**WORK TASK:**
Going through the entries below, work out how many lines have the string "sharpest" in them. Give the number and nothing more.

____________________

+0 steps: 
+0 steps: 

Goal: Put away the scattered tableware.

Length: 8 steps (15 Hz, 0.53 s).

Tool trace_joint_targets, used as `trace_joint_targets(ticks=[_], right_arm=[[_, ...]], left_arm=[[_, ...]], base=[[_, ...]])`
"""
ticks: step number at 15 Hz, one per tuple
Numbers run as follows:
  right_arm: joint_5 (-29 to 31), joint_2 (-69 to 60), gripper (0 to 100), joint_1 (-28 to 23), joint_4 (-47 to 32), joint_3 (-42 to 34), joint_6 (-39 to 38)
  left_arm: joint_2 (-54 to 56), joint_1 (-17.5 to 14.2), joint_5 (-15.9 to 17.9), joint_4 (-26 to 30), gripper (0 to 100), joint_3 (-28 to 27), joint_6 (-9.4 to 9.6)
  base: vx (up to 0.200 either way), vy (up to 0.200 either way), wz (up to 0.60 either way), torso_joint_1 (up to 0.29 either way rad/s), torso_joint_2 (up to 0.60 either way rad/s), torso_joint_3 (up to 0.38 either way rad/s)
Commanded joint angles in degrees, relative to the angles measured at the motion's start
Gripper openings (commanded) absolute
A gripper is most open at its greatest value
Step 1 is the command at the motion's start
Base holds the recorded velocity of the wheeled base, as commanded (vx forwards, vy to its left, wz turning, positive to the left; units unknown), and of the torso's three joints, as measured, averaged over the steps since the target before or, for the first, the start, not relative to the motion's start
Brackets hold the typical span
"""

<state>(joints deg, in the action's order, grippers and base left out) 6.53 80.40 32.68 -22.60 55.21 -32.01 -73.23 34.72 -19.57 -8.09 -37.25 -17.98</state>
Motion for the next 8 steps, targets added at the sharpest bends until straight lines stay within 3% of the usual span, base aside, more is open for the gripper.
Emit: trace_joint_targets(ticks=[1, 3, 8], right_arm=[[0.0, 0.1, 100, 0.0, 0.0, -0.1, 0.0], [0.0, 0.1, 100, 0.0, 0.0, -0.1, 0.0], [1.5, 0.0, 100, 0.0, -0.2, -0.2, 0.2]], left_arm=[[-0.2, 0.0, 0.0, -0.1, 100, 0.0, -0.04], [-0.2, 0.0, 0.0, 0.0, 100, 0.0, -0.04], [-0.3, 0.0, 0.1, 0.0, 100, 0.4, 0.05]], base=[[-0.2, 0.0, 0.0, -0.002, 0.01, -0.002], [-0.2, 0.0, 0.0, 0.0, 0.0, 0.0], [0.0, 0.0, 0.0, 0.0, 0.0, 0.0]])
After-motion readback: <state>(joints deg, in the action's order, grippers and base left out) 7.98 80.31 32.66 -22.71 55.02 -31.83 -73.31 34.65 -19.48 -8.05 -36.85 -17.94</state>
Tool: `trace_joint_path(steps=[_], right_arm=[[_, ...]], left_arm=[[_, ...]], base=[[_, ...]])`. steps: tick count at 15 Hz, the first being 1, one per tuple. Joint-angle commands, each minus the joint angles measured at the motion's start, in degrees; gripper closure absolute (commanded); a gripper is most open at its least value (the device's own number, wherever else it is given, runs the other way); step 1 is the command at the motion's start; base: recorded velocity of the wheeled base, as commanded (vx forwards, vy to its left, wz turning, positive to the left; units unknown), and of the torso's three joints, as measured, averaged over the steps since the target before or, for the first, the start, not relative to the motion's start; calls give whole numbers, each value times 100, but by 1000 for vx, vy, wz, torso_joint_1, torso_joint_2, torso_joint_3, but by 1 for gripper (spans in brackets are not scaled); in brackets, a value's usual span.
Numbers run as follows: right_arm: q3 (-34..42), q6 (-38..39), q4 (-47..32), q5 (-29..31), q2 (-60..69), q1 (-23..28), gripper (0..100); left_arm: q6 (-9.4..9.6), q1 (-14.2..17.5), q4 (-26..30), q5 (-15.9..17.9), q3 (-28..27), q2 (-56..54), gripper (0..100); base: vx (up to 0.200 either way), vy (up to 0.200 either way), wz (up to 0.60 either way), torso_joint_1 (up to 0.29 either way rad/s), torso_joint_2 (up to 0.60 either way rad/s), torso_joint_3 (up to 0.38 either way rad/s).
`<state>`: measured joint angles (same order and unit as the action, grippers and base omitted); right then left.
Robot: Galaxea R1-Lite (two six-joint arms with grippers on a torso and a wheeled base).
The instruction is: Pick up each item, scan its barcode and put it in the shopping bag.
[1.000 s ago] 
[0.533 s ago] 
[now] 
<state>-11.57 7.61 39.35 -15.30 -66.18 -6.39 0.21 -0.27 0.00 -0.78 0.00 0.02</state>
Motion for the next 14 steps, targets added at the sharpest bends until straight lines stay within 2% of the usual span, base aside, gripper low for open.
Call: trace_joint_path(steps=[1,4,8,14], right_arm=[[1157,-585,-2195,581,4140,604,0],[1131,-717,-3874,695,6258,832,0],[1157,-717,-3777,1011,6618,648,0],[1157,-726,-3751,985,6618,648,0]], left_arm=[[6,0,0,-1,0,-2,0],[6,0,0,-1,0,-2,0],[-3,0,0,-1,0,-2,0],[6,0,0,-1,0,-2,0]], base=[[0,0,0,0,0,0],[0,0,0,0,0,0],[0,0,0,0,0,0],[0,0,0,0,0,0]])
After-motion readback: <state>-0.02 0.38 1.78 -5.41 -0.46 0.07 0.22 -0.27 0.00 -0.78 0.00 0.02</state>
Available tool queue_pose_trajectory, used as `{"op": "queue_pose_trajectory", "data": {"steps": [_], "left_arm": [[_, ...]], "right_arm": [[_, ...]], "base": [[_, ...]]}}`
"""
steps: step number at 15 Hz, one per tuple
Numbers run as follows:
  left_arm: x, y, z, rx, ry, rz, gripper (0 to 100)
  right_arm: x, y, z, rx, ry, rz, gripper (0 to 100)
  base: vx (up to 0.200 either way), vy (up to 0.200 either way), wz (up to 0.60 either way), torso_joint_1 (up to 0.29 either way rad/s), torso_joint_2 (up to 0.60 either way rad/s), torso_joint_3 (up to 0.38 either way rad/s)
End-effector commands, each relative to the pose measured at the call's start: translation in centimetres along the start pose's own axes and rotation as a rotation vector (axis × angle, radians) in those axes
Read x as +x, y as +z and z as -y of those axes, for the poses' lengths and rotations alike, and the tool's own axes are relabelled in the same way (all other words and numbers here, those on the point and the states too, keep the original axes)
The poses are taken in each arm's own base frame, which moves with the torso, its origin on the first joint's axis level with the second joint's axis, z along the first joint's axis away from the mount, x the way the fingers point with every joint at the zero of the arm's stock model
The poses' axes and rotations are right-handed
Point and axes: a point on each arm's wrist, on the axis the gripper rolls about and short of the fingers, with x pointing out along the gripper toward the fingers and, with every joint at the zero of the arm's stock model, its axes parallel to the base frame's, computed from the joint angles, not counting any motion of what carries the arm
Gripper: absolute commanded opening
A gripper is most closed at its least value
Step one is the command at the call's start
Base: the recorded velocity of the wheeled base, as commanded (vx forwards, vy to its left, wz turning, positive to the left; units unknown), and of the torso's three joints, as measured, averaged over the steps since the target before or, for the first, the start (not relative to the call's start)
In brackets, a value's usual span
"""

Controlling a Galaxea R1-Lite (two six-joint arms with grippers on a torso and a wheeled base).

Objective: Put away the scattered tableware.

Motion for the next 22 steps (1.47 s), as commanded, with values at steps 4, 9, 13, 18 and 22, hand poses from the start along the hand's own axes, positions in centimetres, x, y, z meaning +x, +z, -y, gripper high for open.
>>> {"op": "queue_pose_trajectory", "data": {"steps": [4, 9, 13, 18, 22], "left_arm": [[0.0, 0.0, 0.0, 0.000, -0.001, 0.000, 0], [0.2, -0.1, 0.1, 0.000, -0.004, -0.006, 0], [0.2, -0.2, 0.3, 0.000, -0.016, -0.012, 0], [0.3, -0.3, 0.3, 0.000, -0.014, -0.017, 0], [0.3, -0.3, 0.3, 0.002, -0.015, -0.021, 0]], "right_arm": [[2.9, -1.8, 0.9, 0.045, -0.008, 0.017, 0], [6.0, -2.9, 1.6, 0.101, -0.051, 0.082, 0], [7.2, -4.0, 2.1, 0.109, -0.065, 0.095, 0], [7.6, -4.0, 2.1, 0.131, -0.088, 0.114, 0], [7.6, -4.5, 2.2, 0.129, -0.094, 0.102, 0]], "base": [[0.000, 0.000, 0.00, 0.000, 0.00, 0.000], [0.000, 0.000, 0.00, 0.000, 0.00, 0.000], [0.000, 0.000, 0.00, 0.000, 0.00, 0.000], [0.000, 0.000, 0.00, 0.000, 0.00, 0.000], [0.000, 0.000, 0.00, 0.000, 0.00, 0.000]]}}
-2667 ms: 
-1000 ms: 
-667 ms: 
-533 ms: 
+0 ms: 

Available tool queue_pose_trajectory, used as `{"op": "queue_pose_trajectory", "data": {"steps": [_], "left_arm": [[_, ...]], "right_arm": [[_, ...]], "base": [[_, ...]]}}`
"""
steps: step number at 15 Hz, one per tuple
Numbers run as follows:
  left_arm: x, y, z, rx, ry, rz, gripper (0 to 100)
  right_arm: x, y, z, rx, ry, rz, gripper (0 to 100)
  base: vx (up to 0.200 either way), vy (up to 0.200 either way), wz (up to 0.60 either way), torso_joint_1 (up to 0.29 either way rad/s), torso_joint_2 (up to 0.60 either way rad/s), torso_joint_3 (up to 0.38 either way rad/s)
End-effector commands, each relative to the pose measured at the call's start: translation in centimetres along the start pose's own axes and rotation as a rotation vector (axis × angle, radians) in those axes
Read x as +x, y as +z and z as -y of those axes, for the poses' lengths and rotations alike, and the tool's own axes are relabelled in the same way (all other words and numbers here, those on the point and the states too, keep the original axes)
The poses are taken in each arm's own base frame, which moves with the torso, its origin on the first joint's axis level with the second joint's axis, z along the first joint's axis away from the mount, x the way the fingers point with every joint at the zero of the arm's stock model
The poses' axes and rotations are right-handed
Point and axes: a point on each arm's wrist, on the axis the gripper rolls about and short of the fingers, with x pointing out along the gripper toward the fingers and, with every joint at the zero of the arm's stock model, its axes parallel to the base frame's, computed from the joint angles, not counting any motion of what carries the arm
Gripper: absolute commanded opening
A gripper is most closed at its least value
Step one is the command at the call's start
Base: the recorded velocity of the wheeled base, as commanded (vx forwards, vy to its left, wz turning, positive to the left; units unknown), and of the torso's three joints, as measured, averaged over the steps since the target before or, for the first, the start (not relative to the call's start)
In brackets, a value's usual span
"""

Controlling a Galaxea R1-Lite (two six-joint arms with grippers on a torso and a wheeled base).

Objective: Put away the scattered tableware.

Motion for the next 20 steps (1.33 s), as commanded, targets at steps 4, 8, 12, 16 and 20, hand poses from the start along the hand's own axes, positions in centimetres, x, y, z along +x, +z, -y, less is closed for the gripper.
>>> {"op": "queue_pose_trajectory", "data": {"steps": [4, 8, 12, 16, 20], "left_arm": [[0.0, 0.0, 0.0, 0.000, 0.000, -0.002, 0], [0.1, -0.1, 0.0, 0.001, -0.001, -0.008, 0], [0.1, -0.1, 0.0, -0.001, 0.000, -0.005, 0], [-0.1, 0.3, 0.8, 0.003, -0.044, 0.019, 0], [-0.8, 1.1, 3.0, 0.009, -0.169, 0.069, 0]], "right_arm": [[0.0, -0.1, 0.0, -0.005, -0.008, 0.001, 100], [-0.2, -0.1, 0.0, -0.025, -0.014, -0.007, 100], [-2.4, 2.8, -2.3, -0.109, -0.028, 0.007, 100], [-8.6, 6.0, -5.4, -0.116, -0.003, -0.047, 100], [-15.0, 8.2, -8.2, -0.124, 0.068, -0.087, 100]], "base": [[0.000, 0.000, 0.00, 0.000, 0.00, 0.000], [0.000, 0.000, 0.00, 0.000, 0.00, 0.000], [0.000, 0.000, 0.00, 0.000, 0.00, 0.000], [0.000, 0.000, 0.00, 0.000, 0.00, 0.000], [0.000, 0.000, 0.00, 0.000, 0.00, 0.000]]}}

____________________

**SOLUTION FOR THIS TASK:**
2